Data extract:
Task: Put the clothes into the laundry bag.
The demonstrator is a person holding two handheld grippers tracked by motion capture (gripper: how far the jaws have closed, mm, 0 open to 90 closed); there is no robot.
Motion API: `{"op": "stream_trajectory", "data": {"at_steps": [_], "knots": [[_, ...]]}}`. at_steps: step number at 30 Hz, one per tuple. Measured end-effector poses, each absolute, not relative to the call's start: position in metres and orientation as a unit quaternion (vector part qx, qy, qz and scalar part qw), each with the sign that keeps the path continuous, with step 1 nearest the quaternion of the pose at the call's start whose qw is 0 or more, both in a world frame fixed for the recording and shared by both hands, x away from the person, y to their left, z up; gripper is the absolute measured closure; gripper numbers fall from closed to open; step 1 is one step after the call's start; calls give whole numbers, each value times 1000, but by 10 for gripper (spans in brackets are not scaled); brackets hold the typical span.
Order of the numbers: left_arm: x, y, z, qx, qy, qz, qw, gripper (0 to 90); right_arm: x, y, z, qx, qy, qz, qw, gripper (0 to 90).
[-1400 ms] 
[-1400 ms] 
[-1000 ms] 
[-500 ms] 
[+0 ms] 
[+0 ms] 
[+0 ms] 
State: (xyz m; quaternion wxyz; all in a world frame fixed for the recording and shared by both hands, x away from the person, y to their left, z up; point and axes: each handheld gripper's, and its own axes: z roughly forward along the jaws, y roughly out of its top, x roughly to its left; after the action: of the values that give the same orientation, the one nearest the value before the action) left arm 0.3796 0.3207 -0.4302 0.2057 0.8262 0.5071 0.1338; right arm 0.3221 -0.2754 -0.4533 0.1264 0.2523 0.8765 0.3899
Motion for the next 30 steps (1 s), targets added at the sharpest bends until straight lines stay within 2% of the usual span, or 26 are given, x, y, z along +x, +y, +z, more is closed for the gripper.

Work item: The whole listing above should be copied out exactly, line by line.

Exercise answer:
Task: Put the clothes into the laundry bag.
The demonstrator is a person holding two handheld grippers tracked by motion capture (gripper: how far the jaws have closed, mm, 0 open to 90 closed); there is no robot.
Motion API: `{"op": "stream_trajectory", "data": {"at_steps": [_], "knots": [[_, ...]]}}`. at_steps: step number at 30 Hz, one per tuple. Measured end-effector poses, each absolute, not relative to the call's start: position in metres and orientation as a unit quaternion (vector part qx, qy, qz and scalar part qw), each with the sign that keeps the path continuous, with step 1 nearest the quaternion of the pose at the call's start whose qw is 0 or more, both in a world frame fixed for the recording and shared by both hands, x away from the person, y to their left, z up; gripper is the absolute measured closure; gripper numbers fall from closed to open; step 1 is one step after the call's start; calls give whole numbers, each value times 1000, but by 10 for gripper (spans in brackets are not scaled); brackets hold the typical span.
Order of the numbers: left_arm: x, y, z, qx, qy, qz, qw, gripper (0 to 90); right_arm: x, y, z, qx, qy, qz, qw, gripper (0 to 90).
[-1400 ms] 
[-1400 ms] 
[-1000 ms] 
[-500 ms] 
[+0 ms] 
[+0 ms] 
[+0 ms] 
State: (xyz m; quaternion wxyz; all in a world frame fixed for the recording and shared by both hands, x away from the person, y to their left, z up; point and axes: each handheld gripper's, and its own axes: z roughly forward along the jaws, y roughly out of its top, x roughly to its left; after the action: of the values that give the same orientation, the one nearest the value before the action) left arm 0.3796 0.3207 -0.4302 0.2057 0.8262 0.5071 0.1338; right arm 0.3221 -0.2754 -0.4533 0.1264 0.2523 0.8765 0.3899
Motion for the next 30 steps (1 s), targets added at the sharpest bends until straight lines stay within 2% of the usual span, or 26 are given, x, y, z along +x, +y, +z, more is closed for the gripper.

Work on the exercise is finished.